Editor's note: These minutes have not been edited.

Editor's note: These minutes have not been edited.

Minutes of the
IP Performance Metrics Session

Reported by
Paul Love and Guy Almes

1: Overview and Agenda Bashing

Guy Almes led off with remarks on RTFM and a joint exploratory meeting to
be held Thursday morning. (He also gave examples of the death throes of
a color printer!)

The resulting agenda were:
9:10 Review of Internet Drafts
Framework for IP {Performance|Provider} Metrics (revised)
Connectivity
One-way Delay Metric for IPPM
Empirical Bulk Transfer Capacity
10:40 Alternative Flow Capacity Tools
10:45 Discussion of Bprobe/Cprobe
10:55 Simple End-to-end Metrics & Methods for Monitoring & Measuring
IP provider performance

Mike O'Dell (one of our two co-Area-Directors) suggested that the second P
within IPPM be Performance (rather than Provider) since (a) it accurately
described what we were working on and (b) it avoided misinterpreting our
work as focusing on 'users' vs 'providers' business dynamics. The chair
noted that such a change would not modify the current thrust of the IPPM
effort; it might improve the perception of our work in some quarters, however.
(No action was taken during the meeting, but later in the week, after
consulting with several WG members, the chair agreed to the name change and
communicated that to the Area Directors.)

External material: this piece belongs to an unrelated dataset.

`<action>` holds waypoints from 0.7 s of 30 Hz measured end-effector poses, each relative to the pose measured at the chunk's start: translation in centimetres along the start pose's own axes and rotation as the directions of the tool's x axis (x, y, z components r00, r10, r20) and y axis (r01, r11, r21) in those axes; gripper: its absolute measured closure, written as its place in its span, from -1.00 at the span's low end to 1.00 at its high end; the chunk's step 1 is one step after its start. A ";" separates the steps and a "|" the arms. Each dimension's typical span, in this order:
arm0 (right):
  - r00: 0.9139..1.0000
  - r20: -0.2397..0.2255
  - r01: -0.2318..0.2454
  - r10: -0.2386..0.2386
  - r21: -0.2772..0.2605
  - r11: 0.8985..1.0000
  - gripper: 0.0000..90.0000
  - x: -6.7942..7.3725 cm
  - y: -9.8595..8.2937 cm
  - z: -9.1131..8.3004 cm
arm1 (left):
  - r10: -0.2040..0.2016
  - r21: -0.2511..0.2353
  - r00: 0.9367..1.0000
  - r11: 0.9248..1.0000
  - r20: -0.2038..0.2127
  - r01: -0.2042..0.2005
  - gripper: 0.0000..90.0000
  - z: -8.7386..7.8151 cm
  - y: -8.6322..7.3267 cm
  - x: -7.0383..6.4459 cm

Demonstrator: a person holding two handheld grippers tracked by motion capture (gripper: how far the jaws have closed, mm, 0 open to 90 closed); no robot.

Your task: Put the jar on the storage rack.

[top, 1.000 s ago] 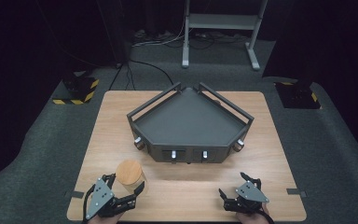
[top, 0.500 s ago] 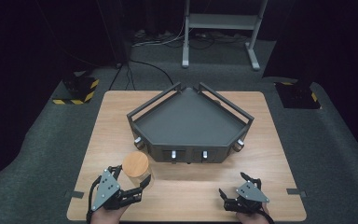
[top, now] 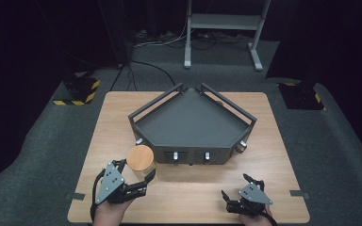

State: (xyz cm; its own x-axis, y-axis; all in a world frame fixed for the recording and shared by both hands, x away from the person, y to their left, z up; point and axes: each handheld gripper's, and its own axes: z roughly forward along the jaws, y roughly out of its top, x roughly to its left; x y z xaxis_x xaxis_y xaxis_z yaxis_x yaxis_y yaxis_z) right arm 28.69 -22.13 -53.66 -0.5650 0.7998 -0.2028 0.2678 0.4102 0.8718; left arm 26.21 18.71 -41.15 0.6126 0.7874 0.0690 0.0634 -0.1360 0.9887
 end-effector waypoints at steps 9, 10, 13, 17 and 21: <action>1.000 -0.002 -0.003 0.003 -0.001 1.000 -0.98 0.0 0.0 0.0 | 0.013 -0.011 1.000 1.000 0.009 -0.013 -0.44 1.0 1.5 0.1; 1.000 -0.002 -0.003 0.003 -0.001 1.000 -0.98 0.0 0.0 0.0 | 0.014 -0.011 1.000 1.000 0.010 -0.014 -0.44 1.1 1.6 0.2; 1.000 -0.003 -0.003 0.003 -0.001 1.000 -0.98 0.0 0.0 0.0 | 0.011 -0.015 1.000 1.000 0.014 -0.011 -0.44 1.5 1.9 0.2; 1.000 -0.005 -0.005 0.005 -0.001 1.000 -0.98 -0.1 0.0 0.0 | 0.011 -0.019 1.000 1.000 0.016 -0.011 -0.44 2.0 2.3 0.3; 1.000 -0.006 -0.006 0.006 -0.002 1.000 -0.98 -0.1 0.0 0.0 | 0.003 -0.025 1.000 1.000 0.023 -0.002 -0.44 2.6 2.8 0.3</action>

2: Review of the Revised Framework Document
Vern Paxson led a presentation/discussion of revisions to the Framework
Document. The original Framework Document was presented at the Montreal
meeting, and had undergone several revisions as a result of use in
developing specific metrics.

2.a: Clock issues
We will follow NTP terminology where possible.
For many IPPM purposes, close synchronization among clocks on
cooperating computers is more important than the absolute accuracy of
any given clock. Thus, while NTP generally strives for accuracy, we
are after synchronization. As an example of how difficult this can be,
a 0.01% skew yields 60 ms error in only 10 minutes.
Also, in our timings, we will strive to measure the 'wire time', i.e.,
when a packet enters/leaves network, as opposed to 'host time', i.e.,
when the packet is first/last seen by application software.
2.b: Classes of metrics
We will strive to properly treat the relationship between singleton
(i.e., single, atomic measurements), samples of those singletons, and
statistics of those samples.
2.c: Issues associated with Samples
Predictability and synchronicity all are problems with naive periodic
sampling. Random sampling is much better.
Poisson sampling is the best random scheme. If the desired number N of
samples within a time interval dT is known, however, Poisson sampling is
equivalent to Uniform sampling of N samples over dT.
If either of these random sampling schemes are employed, it is important
to test for the self-consistency of the sampling.
2.d: Adopt definitions for statistical distributions, but avoid trying to
define "stochastic" metrics. Such stochastic metrics might be easy to
define in terms of probability, but they often carry "hidden"
assumptions. It is better to use "deterministic" definitions; thus
define the "proportion of k/m packet loss" rather than the "probability
p of packet loss".
2.e: Generic "Type P" packets
Many metrics yield different results depending on the type of packet
measured. Make this dependency explicit rather than implicit by using
the term "Type P" when defining generic metrics, so it is clear that
for a specific measurement, one needs to choose a specific P.
2.f: Internet address vs. hostname
A multi-homed box can yield very different results depending on which
of its various interfaces is tested. In discussion it was agreed that
we need to make sure we need to define metrics in terms of particular
interfaces.
2.g: "Well Formed" packets
Unless otherwise stated, metrics assume well formed packets. In
discussion, it was mentioned that a better name might sought, since
"well formed" implies merely legal.

3: Review of the Connectivity Metric
Jamshid Mahdavi from the Pittsburgh Supercomputer Center presented an
analytical metric for Connectivity drafted together with Vern Paxson.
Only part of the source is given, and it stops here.